(Beginning of EXERCISE DATA)
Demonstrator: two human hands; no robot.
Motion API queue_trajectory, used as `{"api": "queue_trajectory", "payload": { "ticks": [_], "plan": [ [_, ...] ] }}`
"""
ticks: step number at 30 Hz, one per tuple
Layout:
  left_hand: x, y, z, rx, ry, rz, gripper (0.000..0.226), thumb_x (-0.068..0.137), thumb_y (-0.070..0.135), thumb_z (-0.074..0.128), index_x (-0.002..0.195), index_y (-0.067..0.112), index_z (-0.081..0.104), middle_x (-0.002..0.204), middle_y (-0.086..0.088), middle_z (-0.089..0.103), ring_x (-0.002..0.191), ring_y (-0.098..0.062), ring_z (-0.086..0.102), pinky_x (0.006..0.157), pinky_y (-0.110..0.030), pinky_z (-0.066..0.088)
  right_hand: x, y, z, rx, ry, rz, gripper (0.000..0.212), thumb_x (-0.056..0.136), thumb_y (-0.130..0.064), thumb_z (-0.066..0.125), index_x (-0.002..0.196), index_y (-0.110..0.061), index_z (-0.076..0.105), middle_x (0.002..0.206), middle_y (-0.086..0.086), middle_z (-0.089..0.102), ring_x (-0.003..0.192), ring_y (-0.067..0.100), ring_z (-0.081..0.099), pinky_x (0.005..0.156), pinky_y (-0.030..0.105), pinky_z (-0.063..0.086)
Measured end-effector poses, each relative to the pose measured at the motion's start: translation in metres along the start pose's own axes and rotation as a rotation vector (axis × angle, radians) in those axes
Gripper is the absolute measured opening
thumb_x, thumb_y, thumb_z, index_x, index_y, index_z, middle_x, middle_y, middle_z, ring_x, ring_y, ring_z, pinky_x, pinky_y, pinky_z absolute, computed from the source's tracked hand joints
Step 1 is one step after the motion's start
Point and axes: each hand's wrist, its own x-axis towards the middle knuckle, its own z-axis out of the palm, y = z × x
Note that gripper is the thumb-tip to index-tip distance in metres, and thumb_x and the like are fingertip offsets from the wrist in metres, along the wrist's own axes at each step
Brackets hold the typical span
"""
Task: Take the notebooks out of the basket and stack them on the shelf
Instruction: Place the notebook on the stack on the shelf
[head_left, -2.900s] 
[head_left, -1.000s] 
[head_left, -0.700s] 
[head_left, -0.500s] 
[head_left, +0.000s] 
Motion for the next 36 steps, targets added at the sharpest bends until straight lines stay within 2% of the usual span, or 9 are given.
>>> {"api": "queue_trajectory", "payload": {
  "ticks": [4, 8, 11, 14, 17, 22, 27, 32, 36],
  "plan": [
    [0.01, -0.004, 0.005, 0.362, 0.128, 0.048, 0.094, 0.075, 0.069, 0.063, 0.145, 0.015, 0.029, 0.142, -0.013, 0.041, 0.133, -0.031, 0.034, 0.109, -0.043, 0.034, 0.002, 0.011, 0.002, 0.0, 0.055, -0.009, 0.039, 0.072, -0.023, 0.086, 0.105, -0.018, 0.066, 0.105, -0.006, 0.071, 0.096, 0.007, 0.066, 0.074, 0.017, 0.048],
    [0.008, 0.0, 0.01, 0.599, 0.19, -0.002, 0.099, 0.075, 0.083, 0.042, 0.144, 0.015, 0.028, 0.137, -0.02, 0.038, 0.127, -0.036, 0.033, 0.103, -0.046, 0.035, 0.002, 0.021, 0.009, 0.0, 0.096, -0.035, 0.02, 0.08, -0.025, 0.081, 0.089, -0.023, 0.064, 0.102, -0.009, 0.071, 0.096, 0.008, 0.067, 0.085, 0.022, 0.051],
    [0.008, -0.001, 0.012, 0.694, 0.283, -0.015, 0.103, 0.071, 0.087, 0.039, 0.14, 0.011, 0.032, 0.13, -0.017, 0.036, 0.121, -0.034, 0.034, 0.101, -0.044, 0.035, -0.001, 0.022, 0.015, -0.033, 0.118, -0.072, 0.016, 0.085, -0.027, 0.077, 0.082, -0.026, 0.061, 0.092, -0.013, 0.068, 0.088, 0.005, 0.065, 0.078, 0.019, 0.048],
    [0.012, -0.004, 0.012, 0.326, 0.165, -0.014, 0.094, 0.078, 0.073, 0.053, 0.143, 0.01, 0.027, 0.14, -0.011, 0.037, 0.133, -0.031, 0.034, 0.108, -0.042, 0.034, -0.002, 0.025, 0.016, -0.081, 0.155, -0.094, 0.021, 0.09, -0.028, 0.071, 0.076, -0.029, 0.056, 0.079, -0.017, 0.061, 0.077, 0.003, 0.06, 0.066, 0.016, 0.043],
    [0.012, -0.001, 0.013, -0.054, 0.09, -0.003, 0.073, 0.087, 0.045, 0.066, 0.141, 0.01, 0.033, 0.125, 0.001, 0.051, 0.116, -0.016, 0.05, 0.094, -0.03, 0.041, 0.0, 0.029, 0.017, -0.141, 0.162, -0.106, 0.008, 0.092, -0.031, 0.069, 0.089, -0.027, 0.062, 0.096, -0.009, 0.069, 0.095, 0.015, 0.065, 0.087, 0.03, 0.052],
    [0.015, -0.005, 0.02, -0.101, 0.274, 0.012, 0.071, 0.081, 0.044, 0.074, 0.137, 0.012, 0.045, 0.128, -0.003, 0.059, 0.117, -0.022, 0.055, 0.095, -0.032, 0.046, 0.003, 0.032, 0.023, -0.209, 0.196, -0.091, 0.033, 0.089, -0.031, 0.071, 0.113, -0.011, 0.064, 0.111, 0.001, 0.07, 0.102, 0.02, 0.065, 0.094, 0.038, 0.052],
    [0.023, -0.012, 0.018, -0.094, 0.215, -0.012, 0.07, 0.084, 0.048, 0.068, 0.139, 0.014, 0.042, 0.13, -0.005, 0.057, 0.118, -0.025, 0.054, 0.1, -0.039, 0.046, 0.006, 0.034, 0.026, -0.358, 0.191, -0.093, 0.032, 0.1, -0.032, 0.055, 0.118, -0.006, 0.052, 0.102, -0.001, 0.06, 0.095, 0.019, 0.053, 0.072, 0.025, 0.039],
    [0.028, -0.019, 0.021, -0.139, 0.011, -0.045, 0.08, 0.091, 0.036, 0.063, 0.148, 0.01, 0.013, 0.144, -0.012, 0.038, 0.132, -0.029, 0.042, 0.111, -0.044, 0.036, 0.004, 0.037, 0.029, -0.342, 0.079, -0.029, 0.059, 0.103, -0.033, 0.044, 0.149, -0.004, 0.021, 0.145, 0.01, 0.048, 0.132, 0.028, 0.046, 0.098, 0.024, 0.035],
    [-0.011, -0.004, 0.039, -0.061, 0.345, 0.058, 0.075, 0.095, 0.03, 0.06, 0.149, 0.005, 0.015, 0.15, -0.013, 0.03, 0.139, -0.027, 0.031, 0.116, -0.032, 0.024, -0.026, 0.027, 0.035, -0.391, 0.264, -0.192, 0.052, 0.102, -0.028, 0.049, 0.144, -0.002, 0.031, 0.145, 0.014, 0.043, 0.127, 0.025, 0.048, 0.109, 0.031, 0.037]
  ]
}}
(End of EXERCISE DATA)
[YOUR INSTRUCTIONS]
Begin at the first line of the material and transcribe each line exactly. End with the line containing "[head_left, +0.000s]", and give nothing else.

[WRITTEN SOLUTION]
Demonstrator: two human hands; no robot.
Motion API queue_trajectory, used as `{"api": "queue_trajectory", "payload": { "ticks": [_], "plan": [ [_, ...] ] }}`
"""
ticks: step number at 30 Hz, one per tuple
Layout:
  left_hand: x, y, z, rx, ry, rz, gripper (0.000..0.226), thumb_x (-0.068..0.137), thumb_y (-0.070..0.135), thumb_z (-0.074..0.128), index_x (-0.002..0.195), index_y (-0.067..0.112), index_z (-0.081..0.104), middle_x (-0.002..0.204), middle_y (-0.086..0.088), middle_z (-0.089..0.103), ring_x (-0.002..0.191), ring_y (-0.098..0.062), ring_z (-0.086..0.102), pinky_x (0.006..0.157), pinky_y (-0.110..0.030), pinky_z (-0.066..0.088)
  right_hand: x, y, z, rx, ry, rz, gripper (0.000..0.212), thumb_x (-0.056..0.136), thumb_y (-0.130..0.064), thumb_z (-0.066..0.125), index_x (-0.002..0.196), index_y (-0.110..0.061), index_z (-0.076..0.105), middle_x (0.002..0.206), middle_y (-0.086..0.086), middle_z (-0.089..0.102), ring_x (-0.003..0.192), ring_y (-0.067..0.100), ring_z (-0.081..0.099), pinky_x (0.005..0.156), pinky_y (-0.030..0.105), pinky_z (-0.063..0.086)
Measured end-effector poses, each relative to the pose measured at the motion's start: translation in metres along the start pose's own axes and rotation as a rotation vector (axis × angle, radians) in those axes
Gripper is the absolute measured opening
thumb_x, thumb_y, thumb_z, index_x, index_y, index_z, middle_x, middle_y, middle_z, ring_x, ring_y, ring_z, pinky_x, pinky_y, pinky_z absolute, computed from the source's tracked hand joints
Step 1 is one step after the motion's start
Point and axes: each hand's wrist, its own x-axis towards the middle knuckle, its own z-axis out of the palm, y = z × x
Note that gripper is the thumb-tip to index-tip distance in metres, and thumb_x and the like are fingertip offsets from the wrist in metres, along the wrist's own axes at each step
Brackets hold the typical span
"""
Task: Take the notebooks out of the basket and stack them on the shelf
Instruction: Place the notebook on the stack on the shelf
[head_left, -2.900s] 
[head_left, -1.000s] 
[head_left, -0.700s] 
[head_left, -0.500s] 
[head_left, +0.000s] 

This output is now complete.